◆ **Your task**: The whole listing should be retyped word for word, apart from the pictures it holds.
○ ○ ○
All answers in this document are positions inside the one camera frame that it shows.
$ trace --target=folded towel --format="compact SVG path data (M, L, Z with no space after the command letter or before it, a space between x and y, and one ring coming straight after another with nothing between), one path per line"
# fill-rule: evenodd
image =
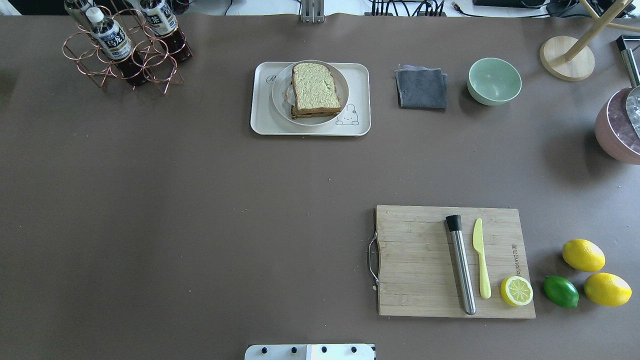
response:
M396 85L401 108L447 108L447 74L442 69L403 65L396 70Z

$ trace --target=green lime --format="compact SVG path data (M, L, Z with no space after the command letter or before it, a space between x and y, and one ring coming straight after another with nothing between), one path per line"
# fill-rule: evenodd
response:
M545 294L549 300L558 306L576 307L578 306L578 290L571 281L561 276L547 276L545 279Z

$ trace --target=bamboo cutting board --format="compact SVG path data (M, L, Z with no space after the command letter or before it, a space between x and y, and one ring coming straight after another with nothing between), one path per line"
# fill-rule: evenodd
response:
M452 266L451 241L444 219L460 214L477 311L467 315L460 306ZM491 297L478 286L478 255L472 244L477 218L483 220L484 251ZM380 265L378 313L392 316L449 318L535 318L533 301L510 306L500 296L506 277L531 281L517 209L443 208L378 205L376 230Z

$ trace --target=lime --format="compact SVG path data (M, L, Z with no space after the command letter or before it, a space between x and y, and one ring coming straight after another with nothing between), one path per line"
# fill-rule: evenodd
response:
M585 239L573 239L562 248L562 257L572 268L585 272L596 272L604 266L604 253L598 245Z
M547 276L544 283L545 294L549 300L558 306L576 307L578 306L578 291L571 281L561 276Z
M524 306L533 299L533 289L527 279L510 276L502 281L500 295L511 306Z
M601 272L587 278L584 293L596 304L620 306L629 301L631 287L620 276Z

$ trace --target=knife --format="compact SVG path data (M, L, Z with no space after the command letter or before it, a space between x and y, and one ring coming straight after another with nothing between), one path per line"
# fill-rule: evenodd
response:
M480 296L488 299L491 297L491 284L489 284L489 273L486 271L481 218L476 220L476 224L474 226L474 249L477 251L478 258L480 260Z
M476 301L474 300L474 291L471 287L471 276L469 275L469 266L467 265L465 242L462 238L462 220L460 215L449 215L445 219L449 232L451 233L451 243L453 244L454 258L456 260L455 266L458 278L460 279L465 312L468 315L473 315L476 313Z

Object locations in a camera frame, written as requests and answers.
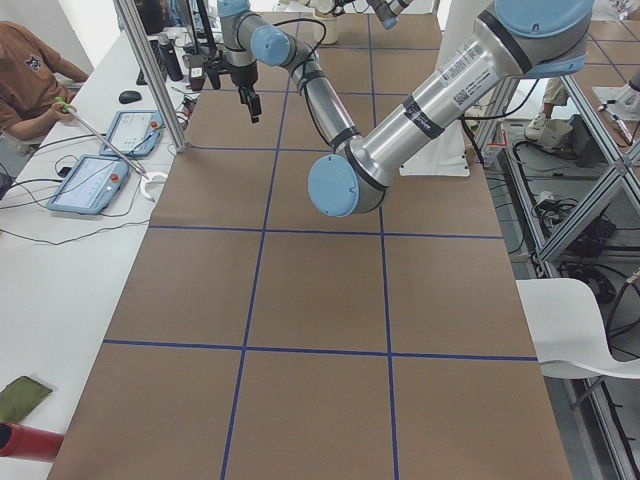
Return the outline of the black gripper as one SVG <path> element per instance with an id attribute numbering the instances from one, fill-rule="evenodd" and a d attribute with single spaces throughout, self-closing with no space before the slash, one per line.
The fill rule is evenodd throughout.
<path id="1" fill-rule="evenodd" d="M 238 88 L 240 101 L 248 107 L 252 123 L 258 123 L 262 114 L 261 100 L 254 91 L 254 85 L 258 81 L 257 63 L 252 62 L 243 66 L 230 64 L 229 74 L 233 84 Z"/>

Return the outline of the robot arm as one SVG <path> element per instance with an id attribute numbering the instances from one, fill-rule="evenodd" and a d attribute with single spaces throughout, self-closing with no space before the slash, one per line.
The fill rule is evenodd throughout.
○ ○ ○
◆ **Response to this exercise**:
All answers in this document are positions inside the one camera frame that it shows.
$ trace --target=folded towel --format="compact SVG path data (M, L, Z with no space after the command letter or before it, a space between x and y, and one ring coming straight after another with nothing between), one path per line"
# fill-rule: evenodd
image =
response:
M396 85L401 108L447 108L447 74L442 69L403 65L396 70Z

$ trace --target=green lime --format="compact SVG path data (M, L, Z with no space after the command letter or before it, a space between x and y, and one ring coming straight after another with nothing between), one path per line"
# fill-rule: evenodd
response:
M545 294L549 300L558 306L576 307L578 306L578 290L571 281L561 276L547 276L545 279Z

$ trace --target=bamboo cutting board --format="compact SVG path data (M, L, Z with no space after the command letter or before it, a space between x and y, and one ring coming straight after another with nothing between), one path per line"
# fill-rule: evenodd
response:
M452 266L451 241L444 219L460 214L477 311L467 315L460 306ZM491 297L478 286L478 255L472 244L477 218L483 220L484 251ZM380 265L378 313L392 316L449 318L535 318L533 301L510 306L500 296L506 277L531 281L517 209L443 208L378 205L376 230Z

$ trace --target=lime --format="compact SVG path data (M, L, Z with no space after the command letter or before it, a space between x and y, and one ring coming straight after another with nothing between), one path per line"
# fill-rule: evenodd
response:
M585 239L573 239L562 248L562 257L572 268L585 272L596 272L604 266L604 253L598 245Z
M547 276L544 283L545 294L549 300L558 306L576 307L578 306L578 291L571 281L561 276Z
M524 306L533 299L533 289L527 279L510 276L502 281L500 295L511 306Z
M601 272L587 278L584 293L596 304L620 306L629 301L631 287L620 276Z

$ trace --target=knife --format="compact SVG path data (M, L, Z with no space after the command letter or before it, a space between x and y, and one ring coming straight after another with nothing between), one path per line"
# fill-rule: evenodd
response:
M480 296L488 299L491 297L491 284L489 284L489 273L486 271L481 218L476 220L476 224L474 226L474 249L477 251L478 258L480 260Z
M476 301L474 300L474 291L471 287L471 276L469 275L469 266L467 265L465 242L462 238L462 220L460 215L449 215L445 219L449 232L451 233L451 243L453 244L454 258L456 260L455 266L458 278L460 279L465 312L468 315L473 315L476 313Z

Object locations in a camera frame, written as requests and answers.
Return the outline of the black gripper as one SVG <path> element per instance with an id attribute numbering the instances from one, fill-rule="evenodd" and a d attribute with single spaces throughout, self-closing with no space before the slash, one per line.
The fill rule is evenodd throughout.
<path id="1" fill-rule="evenodd" d="M 238 88 L 240 101 L 248 107 L 252 123 L 258 123 L 262 114 L 261 100 L 254 91 L 254 85 L 258 81 L 257 63 L 252 62 L 243 66 L 230 64 L 229 74 L 233 84 Z"/>

Return the outline of the robot arm as one SVG <path> element per instance with an id attribute numbering the instances from one, fill-rule="evenodd" and a d attribute with single spaces throughout, self-closing with no space before the slash, one per line.
The fill rule is evenodd throughout.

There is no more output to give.